The Bottom Line on Climate Reporting – in Washington DC, Brussels, and Sacramento
March 12, 2024
After a two-year delay, the U.S. finalized a much-weakened Climate Reporting Rule on March 7. But thousands of American businesses are covered by stronger reporting laws in Europe and California.
Most consequentially, the final U.S. rule omits any duty to track greenhouse gas emissions traceable to a firm’s suppliers or customers. Such “Scope 3” emissions account for virtually all GHG pollution attributable to the finance sector, and around 90% from the agriculture and fossil fuel sectors. Predictably, those three industries had lobbied the Securities and Exchange Commission to emasculate the climate reporting rule.
A series of quieter retreats also thrilled industry lobbyists. The final rule gives firms flexibility in defining Scope 1 and 2 emissions, which it emits directly or through power use. The SEC will require that such emissions be reported only if they are financially material. It will not require firms to list the climate credentials of their directors, and it will not oblige firms to report climate impacts for each line in their financial statements. It will exempt small or emerging firms from the need for independent assurance of their climate data.
The silver lining for sustainability advocates is that the U.S. is not the only regulator in this field. In fact, the reporting laws in the EU and California are projected to cover more U.S. companies, in part because they include firms not listed on a stock exchange. The SEC estimates that its rule will cover 2,800 issuers based in the U.S.. LSE Refinitiv has calculated that the EU’s law will cover over 3,000 U.S. businesses, generally including those with 150 million euros in annual EU sales. California’s climate disclosure laws will require over 5,000 firms doing business in California to report Scope 3 GHG emissions, and over 10,000 to report climate-related risks.
The EU’s Corporate Sustainability Reporting Directive (CSRD), effective January 2023, empowers the EU to issue the mandatory European Sustainability Reporting Standards (ESRS) – which go far beyond any American mandatory standards, by covering all ESG concerns, also including labor rights, human rights, corporate governance, and green issues unrelated to climate. Brussels has already finalized the ESRS E1 on climate change, and the ESRS S2 on workers in the value chain, among others. Crucially, the European system embraces “double materiality,” requiring disclosure if an issue is either financially material or has a material impact on people and the planet. The ESRS kick in for EU businesses, as well as non-EU issuers on European exchanges, in 2025.
Brussels is still five years away, though, from becoming the mandatory standard-setter on sustainability reporting for global big business. For most firms outside the EU, the ESRS only bite in 2029. And in a little-noted move, the EU recently struck a deal to delay the standards for non-EU companies until June 2026.

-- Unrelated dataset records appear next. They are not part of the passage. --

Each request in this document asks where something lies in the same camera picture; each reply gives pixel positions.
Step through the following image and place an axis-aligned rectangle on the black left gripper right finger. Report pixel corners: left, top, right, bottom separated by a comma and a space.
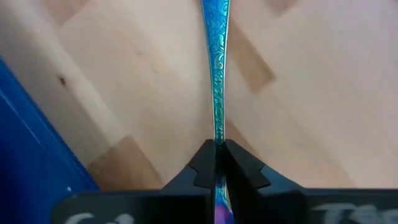
224, 138, 398, 224

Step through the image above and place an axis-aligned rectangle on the iridescent blue cutlery handle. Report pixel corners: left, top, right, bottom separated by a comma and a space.
200, 0, 234, 224

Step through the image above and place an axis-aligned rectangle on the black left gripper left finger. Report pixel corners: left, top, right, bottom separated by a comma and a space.
50, 138, 216, 224

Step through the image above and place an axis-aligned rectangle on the dark blue plastic tray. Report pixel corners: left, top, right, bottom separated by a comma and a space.
0, 57, 101, 224

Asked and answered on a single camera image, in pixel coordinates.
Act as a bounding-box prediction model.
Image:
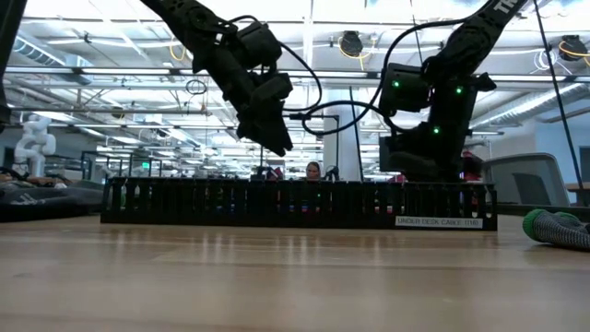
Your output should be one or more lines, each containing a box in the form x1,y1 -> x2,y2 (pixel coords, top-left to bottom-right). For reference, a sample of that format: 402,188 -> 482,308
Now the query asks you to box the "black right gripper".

California last fall passed its own set of climate accountability laws. As of 2027, the Climate Corporate Data Accountability Act will mandate the reporting of Scope 3greenhouse gas emissions, and it will do so regardless of financial materiality. As of 2026, the Climate-Related Financial Risk Act will mandate the reporting of climate-related risks in line with the recommendations of the Task Force on Climate-related Financial Disclosure or the International Sustainability Standards Board (which would otherwise be voluntary).
Of course, any U.S. progress on climate reporting will depend on the courts getting out of the way.
The U.S. Chamber of Commerce and the American Farm Bureau Federation, along with several California trade groups, sued on January 30 in federal court in California, to enjoin the California Air Resources Board from enforcing the new laws and to have them declared unconstitutional. The trade groups argue that climate reporting is compelled speech in violation of the First Amendment, that the California laws are preempted by the federal Clean Air Act, and that the dormant Commerce Clause of the Constitution gives the federal government exclusive power in this realm.
Ultimately, Brussels may be the best hope for corporate sustainability reporting. Although Europe is also the site of bitter lobbying battles over corporate sustainability, the range of what is politically feasible in Europe is much wider, and the legal obstacles are narrower.